Two Marriages is an American dramatic television series that aired on ABC from August 23, 1983, until April 26, 1984.

Premise
The Armstrongs and Daleys, two married couples with very different marriages but a close friendship live next-door to each other in suburban Iowa (ostensibly the Des Moines, Iowa metropolitan area, but it wasn't ever established as such).

Nancy Armstrong is a traditional homemaker whose husband, Art, is a successful, earnest, but occasionally distant and cynical surgeon; their teenage daughter Shelby is wise beyond her years and yet feels awkward, while their mischievous son Eric is about to enter puberty.
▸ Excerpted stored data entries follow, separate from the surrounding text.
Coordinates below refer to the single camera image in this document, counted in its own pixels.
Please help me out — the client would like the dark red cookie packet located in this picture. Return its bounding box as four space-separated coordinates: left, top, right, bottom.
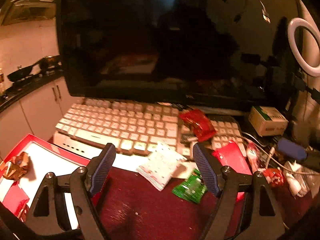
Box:
263 168 284 187

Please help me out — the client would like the white USB cable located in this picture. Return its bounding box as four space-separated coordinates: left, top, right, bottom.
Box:
241 130 320 177

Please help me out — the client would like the black computer monitor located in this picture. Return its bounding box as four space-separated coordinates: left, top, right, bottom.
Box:
56 0 302 108

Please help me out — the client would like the blue black cylindrical device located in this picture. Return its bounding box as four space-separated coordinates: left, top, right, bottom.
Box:
276 138 320 172

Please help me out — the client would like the white pink Lotso packet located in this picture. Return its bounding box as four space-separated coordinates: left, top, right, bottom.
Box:
136 142 187 191

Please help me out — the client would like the white green medicine box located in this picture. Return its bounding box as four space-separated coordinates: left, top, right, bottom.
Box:
248 106 289 137

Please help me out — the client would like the large red snack packet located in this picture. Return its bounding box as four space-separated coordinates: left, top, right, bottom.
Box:
211 141 253 203

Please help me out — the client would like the white red striped packet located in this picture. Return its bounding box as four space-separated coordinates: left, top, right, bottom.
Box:
246 142 260 173

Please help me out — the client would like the small red packet on keyboard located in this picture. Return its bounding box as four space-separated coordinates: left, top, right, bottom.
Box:
179 109 216 142

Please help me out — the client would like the green candy wrapper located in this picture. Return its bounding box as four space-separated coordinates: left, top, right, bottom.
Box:
172 169 207 204

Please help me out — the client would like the white mechanical keyboard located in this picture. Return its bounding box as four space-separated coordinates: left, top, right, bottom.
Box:
52 97 247 159

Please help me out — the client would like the white ring light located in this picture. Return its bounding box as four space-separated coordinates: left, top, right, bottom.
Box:
286 17 320 78

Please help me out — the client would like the black frying pan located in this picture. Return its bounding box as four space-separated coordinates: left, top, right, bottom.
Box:
7 60 40 82

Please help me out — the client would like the white cabinet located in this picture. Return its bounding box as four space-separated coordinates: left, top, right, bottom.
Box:
1 77 82 160

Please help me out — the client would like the gold brown candy wrapper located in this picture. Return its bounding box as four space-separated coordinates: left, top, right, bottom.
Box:
1 152 30 181

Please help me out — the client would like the white charger plug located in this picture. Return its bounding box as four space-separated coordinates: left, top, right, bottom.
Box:
285 173 302 197
Ann Daley, transplanted from Chicago, is a professional engineer whose husband (her second), Jim, is a down-to-earth dairy farmer; their children include her troubled son Scott Morgan, from her previous broken marriage, who resented the move to Iowa and wanted to return to Chicago, due to his feeling left out in the new family dynamics; Jim's adopted Vietnamese daughter, Kim, and the young son Willie they had together.

Willie and Kim bonded although they weren't blood, and eventually Scott found himself becoming part of the family, thanks to his neighbor, Shelby, who was able to get through to him.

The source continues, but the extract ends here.